I’ve come across a couple of interesting drawing tools in the last month. I’ve tried them – guiltily – because Digital Architects aren’t supposed to “sketch” anymore. We draw – we make drawings – but “sketching” brings to mind old white men conceiving architectural masterpieces on napkins while awed clients play nervously with their martini stirrers. Process is king, and sketching pretends that process is a mere formality, performed after the master’s napkin is carefully faxed back to New York.
The first, Alchemy, I encountered in the context of software tools for animation concept art. What I find interesting about it is that it intentionally subverts usability – there is no “undo”, for example. It is intended as a “starting” tool, not a “finishing” tool. It has several tools, more modes of interaction really, from simple Rorschach-like mirroring to “negative” drawing and different distortions. This is not a gestural drawing tool, though; it doesn’t bother with the crude cartoonish splatters or “airbrush” of paint programs.

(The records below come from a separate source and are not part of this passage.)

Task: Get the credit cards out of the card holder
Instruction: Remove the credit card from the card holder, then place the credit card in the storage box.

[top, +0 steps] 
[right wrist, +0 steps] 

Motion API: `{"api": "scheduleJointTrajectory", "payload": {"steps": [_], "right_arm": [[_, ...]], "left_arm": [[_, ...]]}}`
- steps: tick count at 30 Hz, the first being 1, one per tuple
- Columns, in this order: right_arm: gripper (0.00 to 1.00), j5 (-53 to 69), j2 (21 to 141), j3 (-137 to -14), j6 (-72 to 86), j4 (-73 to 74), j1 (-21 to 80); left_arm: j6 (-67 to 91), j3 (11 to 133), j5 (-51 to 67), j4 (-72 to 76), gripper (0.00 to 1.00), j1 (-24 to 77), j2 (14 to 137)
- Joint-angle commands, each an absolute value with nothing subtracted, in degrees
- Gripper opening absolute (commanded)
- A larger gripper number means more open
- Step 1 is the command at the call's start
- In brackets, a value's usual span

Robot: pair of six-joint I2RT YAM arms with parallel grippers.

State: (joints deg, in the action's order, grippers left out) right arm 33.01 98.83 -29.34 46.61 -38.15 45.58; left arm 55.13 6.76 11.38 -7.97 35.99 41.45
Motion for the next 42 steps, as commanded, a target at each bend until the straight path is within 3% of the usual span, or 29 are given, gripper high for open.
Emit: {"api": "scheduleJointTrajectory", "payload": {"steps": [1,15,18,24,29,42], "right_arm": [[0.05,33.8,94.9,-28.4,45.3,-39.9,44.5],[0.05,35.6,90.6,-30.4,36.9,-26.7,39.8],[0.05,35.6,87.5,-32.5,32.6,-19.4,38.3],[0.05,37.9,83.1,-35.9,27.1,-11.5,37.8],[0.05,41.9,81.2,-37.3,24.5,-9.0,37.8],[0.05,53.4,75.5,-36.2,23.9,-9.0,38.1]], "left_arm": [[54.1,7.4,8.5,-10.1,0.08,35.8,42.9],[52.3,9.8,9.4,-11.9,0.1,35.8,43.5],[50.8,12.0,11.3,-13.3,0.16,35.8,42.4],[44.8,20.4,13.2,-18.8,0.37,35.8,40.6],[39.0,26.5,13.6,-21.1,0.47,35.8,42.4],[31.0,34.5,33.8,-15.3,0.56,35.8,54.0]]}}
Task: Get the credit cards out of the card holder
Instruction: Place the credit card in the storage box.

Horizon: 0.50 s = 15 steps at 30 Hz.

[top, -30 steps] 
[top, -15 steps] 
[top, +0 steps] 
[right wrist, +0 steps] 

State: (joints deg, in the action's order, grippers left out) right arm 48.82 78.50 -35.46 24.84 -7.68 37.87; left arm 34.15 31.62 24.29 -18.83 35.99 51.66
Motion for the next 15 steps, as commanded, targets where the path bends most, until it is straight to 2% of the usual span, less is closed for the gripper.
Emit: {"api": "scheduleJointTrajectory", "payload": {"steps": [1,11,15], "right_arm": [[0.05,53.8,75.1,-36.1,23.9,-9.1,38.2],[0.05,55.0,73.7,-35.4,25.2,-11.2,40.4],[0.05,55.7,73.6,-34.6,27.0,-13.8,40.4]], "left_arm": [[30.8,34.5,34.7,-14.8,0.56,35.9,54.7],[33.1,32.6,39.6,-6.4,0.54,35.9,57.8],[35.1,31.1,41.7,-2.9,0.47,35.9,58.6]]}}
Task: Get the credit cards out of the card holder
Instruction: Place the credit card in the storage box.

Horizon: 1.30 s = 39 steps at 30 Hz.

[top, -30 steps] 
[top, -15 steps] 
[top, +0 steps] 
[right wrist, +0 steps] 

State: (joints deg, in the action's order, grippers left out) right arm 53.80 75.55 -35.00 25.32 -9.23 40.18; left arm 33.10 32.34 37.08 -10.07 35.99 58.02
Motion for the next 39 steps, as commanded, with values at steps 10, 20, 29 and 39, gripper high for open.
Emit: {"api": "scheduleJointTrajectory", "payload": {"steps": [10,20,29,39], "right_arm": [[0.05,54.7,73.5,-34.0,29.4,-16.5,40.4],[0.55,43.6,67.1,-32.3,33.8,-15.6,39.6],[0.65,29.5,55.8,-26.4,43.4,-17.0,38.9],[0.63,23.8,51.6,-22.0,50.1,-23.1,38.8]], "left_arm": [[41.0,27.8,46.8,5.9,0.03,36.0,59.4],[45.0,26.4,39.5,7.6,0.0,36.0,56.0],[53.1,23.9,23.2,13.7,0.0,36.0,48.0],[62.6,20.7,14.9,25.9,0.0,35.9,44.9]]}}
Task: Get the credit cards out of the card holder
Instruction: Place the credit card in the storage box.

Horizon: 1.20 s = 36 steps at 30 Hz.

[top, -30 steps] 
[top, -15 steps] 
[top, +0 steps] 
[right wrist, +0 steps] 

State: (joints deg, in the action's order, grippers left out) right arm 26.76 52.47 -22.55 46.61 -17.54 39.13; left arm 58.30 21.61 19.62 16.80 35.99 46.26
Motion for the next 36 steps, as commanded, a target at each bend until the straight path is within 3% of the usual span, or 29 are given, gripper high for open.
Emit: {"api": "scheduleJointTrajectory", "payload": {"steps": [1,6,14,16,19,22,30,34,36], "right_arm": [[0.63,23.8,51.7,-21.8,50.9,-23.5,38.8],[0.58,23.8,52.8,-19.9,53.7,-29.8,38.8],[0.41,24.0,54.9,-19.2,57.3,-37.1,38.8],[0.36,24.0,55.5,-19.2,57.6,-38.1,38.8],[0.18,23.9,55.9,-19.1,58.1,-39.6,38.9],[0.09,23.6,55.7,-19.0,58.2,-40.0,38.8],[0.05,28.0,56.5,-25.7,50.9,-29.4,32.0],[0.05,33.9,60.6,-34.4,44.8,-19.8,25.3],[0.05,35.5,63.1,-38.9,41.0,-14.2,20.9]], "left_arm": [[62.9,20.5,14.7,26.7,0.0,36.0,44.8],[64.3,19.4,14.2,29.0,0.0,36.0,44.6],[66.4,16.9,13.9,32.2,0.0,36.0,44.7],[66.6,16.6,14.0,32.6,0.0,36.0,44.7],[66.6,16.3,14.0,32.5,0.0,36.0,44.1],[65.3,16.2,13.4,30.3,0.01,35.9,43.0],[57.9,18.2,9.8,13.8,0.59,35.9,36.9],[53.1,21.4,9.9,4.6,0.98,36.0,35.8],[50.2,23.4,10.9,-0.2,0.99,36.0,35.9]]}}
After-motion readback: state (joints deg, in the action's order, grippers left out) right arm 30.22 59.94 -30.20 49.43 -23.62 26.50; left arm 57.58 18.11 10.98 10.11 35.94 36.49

It is designed to subvert the will of the creator just enough to allow novelty and invention to surface.
There is a rich history of the use of tools and games to subvert the conscious will of the artist – one might even say that Surrealism was created with this as one of its fundamental tenets. I would hazard to say that the history of using the computer as a tool of the unconscious is not as rich [though I recently finally finished Umberto Eco’s Foucault’s Pendulum, in which the protagonists use the computer Abulafia to randomly concoct conspiracy theories – Eco’s tragic editor Belbo, who has never been able to consummate his creative urges, finds that he can write only through Abulafia].
The second is a web-based tool, Harmony. Like Alchemy, Harmony favors an empty-canvas approach. The interaction is subtle at first – “so what – another drawing program” – until overlapping strokes start to grow mycelia and gum together to produce surprising depth. Its a bit like a mild version of the early Illustrator plug-in Scriptographer, except that it feels like it could actually be used to produce work. Drawing with Harmony feels suspiciously easy – almost like those invisible ink books from my childhood (mystic writing pads, anyone?) – like there’s a hidden drawing that you’re revealing by continued tracing.
Could this be the next phase of creative software development (“It just works” is so 2008) – like writers using only yellow legal pads and Underwoods? Will we reach a time when we crave difficult interactions? I’ve never been entirely convinced by the field of User Interaction – I believe that we can achieve virtuosity with any interface we have access to (exhibit #1: monkey-robot arm-banana). The argument of giving users “familiar” interfaces (the “recycling bin”) dissolves as we approach the cyborg singularity, where we spend every waking moment in the company of computing devices.
Could we design an architecture-creating software that actually works from sketching? We could program the canvas with all the sociological, political and structural constraints and then forget about them. Rather than a tool for designing a parametric monster stitched together from all of the site constraints, what if the computer was something that worked against us, offering only resistance and jamming (while working out structural implications in our wake)?
I leave you with one last reference, far in left field (or right at home, depending what you do for fun). Game designer Jane McGonigal has advocated building real-world problems into games and putting our crafty play-brains to work. The only new game I’ve had much time to play lately has been World of Goo , but I think she has a good point. Game interactions can offer us not only new models of focus and problem-solving, but creativity as well.